- What to produce:
Render every entry exactly as it appears.
Data shown below:
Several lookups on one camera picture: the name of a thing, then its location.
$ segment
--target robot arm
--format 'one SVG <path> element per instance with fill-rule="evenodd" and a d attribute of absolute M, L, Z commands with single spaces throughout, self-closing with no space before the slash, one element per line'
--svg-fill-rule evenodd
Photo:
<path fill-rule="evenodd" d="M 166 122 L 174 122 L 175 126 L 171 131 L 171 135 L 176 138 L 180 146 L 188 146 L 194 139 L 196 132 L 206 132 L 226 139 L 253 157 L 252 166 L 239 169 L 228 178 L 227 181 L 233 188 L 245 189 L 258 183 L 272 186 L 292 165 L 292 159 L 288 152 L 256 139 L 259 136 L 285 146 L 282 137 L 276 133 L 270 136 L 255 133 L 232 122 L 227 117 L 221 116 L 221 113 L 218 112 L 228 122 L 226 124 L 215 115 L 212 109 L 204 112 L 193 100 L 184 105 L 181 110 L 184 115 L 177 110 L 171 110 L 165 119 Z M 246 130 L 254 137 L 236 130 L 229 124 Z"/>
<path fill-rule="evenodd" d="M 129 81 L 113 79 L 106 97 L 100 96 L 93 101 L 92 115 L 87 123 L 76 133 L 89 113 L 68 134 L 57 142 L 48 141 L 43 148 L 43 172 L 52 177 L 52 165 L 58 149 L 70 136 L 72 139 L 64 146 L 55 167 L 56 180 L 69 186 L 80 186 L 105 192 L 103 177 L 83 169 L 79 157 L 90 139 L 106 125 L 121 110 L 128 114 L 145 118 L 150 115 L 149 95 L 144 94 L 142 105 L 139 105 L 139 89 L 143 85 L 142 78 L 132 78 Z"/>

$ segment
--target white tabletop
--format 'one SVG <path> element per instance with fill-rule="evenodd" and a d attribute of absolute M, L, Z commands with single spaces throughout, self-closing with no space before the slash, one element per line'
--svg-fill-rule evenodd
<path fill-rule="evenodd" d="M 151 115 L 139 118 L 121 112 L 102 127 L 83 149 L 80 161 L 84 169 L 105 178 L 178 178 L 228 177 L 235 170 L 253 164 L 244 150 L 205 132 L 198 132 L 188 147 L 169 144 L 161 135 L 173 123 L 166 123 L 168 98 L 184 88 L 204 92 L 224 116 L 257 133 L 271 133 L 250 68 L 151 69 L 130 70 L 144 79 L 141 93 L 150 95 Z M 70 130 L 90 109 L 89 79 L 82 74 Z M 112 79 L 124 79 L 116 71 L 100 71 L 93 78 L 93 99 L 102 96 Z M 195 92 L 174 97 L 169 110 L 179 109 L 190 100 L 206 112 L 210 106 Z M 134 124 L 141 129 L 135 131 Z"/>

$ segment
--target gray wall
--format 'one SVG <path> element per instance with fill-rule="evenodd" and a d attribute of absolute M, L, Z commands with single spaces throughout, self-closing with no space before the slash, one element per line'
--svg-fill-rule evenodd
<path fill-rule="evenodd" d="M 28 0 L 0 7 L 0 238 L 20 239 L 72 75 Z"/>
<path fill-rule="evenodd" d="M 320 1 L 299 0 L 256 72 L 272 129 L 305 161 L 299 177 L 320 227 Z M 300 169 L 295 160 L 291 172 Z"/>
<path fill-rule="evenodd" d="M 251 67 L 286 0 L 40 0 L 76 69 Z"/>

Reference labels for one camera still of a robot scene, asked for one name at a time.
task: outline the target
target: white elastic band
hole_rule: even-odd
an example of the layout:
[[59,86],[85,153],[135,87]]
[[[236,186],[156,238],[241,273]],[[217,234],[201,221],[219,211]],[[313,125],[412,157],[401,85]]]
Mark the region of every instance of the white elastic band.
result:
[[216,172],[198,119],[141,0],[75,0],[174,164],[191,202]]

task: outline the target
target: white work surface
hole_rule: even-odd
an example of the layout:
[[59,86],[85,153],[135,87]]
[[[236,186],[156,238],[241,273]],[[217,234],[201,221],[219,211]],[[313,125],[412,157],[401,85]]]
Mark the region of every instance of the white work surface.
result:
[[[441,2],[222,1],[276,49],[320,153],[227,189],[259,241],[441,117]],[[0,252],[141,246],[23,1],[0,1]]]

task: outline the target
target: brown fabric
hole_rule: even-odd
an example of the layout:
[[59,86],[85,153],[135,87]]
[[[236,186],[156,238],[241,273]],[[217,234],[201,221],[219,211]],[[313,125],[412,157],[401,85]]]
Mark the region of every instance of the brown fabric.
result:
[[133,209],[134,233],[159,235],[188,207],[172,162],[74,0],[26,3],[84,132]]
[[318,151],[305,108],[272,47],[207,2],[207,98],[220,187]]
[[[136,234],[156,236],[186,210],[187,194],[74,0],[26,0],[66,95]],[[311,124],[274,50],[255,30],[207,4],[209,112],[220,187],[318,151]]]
End of Data shown.
- Task answer:
Several lookups on one camera picture: the name of a thing, then its location.
$ segment
--target robot arm
--format 'one SVG <path> element per instance with fill-rule="evenodd" and a d attribute of absolute M, L, Z commands with single spaces throughout, self-closing with no space before the slash, one element per line'
--svg-fill-rule evenodd
Photo:
<path fill-rule="evenodd" d="M 166 122 L 174 122 L 175 126 L 171 131 L 171 135 L 176 138 L 180 146 L 188 146 L 194 139 L 196 132 L 206 132 L 226 139 L 253 157 L 252 166 L 239 169 L 228 178 L 227 181 L 233 188 L 245 189 L 258 183 L 272 186 L 292 165 L 292 159 L 288 152 L 256 139 L 259 136 L 285 146 L 282 137 L 276 133 L 270 136 L 255 133 L 232 122 L 227 117 L 221 116 L 221 113 L 218 112 L 228 122 L 226 124 L 215 115 L 212 109 L 204 112 L 193 100 L 184 105 L 181 110 L 184 115 L 177 110 L 171 110 L 165 119 Z M 246 130 L 254 137 L 236 130 L 229 124 Z"/>
<path fill-rule="evenodd" d="M 129 81 L 113 79 L 106 97 L 100 96 L 93 101 L 92 115 L 87 123 L 76 133 L 89 113 L 68 134 L 57 142 L 48 141 L 43 148 L 43 172 L 52 177 L 52 165 L 58 149 L 70 136 L 72 139 L 64 146 L 55 167 L 56 180 L 69 186 L 80 186 L 105 192 L 103 177 L 83 169 L 79 157 L 90 139 L 106 125 L 121 110 L 128 114 L 145 118 L 150 115 L 149 95 L 144 94 L 142 105 L 139 105 L 139 89 L 143 85 L 142 78 L 132 78 Z"/>

$ segment
--target white tabletop
--format 'one SVG <path> element per instance with fill-rule="evenodd" and a d attribute of absolute M, L, Z commands with single spaces throughout, self-closing with no space before the slash, one element per line'
--svg-fill-rule evenodd
<path fill-rule="evenodd" d="M 151 115 L 139 118 L 121 112 L 102 127 L 83 149 L 80 161 L 84 169 L 105 178 L 178 178 L 228 177 L 235 170 L 253 164 L 244 150 L 205 132 L 198 132 L 188 147 L 169 144 L 161 135 L 173 123 L 166 123 L 168 98 L 184 88 L 204 92 L 224 116 L 257 133 L 271 133 L 250 68 L 151 69 L 130 70 L 144 79 L 141 93 L 150 95 Z M 70 130 L 90 109 L 89 79 L 82 74 Z M 112 79 L 124 79 L 116 71 L 100 71 L 93 78 L 93 99 L 102 96 Z M 195 92 L 174 97 L 169 110 L 179 109 L 190 100 L 206 112 L 210 106 Z M 134 124 L 141 129 L 135 131 Z"/>

$ segment
--target gray wall
--format 'one SVG <path> element per instance with fill-rule="evenodd" and a d attribute of absolute M, L, Z commands with single spaces throughout, self-closing with no space before the slash, one element per line'
--svg-fill-rule evenodd
<path fill-rule="evenodd" d="M 28 0 L 0 7 L 0 238 L 20 239 L 72 75 Z"/>
<path fill-rule="evenodd" d="M 320 1 L 299 0 L 256 72 L 272 129 L 305 161 L 299 177 L 320 227 Z M 300 169 L 295 160 L 291 172 Z"/>
<path fill-rule="evenodd" d="M 251 67 L 286 0 L 40 0 L 76 69 Z"/>

Reference labels for one camera still of a robot scene, asked for one name at a time.
task: outline the target
target: white elastic band
hole_rule: even-odd
an example of the layout:
[[59,86],[85,153],[135,87]]
[[[236,186],[156,238],[241,273]],[[217,234],[201,221],[219,211]],[[313,125],[412,157],[401,85]]]
Mark the region of every instance of the white elastic band.
result:
[[216,172],[198,119],[141,0],[75,0],[174,164],[191,202]]

task: outline the target
target: white work surface
hole_rule: even-odd
an example of the layout:
[[59,86],[85,153],[135,87]]
[[[236,186],[156,238],[241,273]],[[217,234],[201,221],[219,211]],[[313,125],[412,157],[401,85]]]
Mark the region of every instance of the white work surface.
result:
[[[441,2],[222,1],[276,49],[320,153],[227,189],[259,241],[441,117]],[[0,252],[141,246],[23,1],[0,1]]]

task: outline the target
target: brown fabric
hole_rule: even-odd
an example of the layout:
[[59,86],[85,153],[135,87]]
[[[236,186],[156,238],[241,273]],[[217,234],[201,221],[219,211]],[[313,125],[412,157],[401,85]]]
Mark the region of every instance of the brown fabric.
result:
[[133,209],[134,233],[159,235],[188,207],[172,162],[74,0],[26,3],[84,132]]
[[318,151],[305,108],[272,47],[207,2],[207,98],[220,187]]
[[[136,234],[156,236],[186,210],[187,194],[74,0],[26,0],[66,95]],[[311,124],[274,50],[255,30],[207,4],[209,112],[220,187],[318,151]]]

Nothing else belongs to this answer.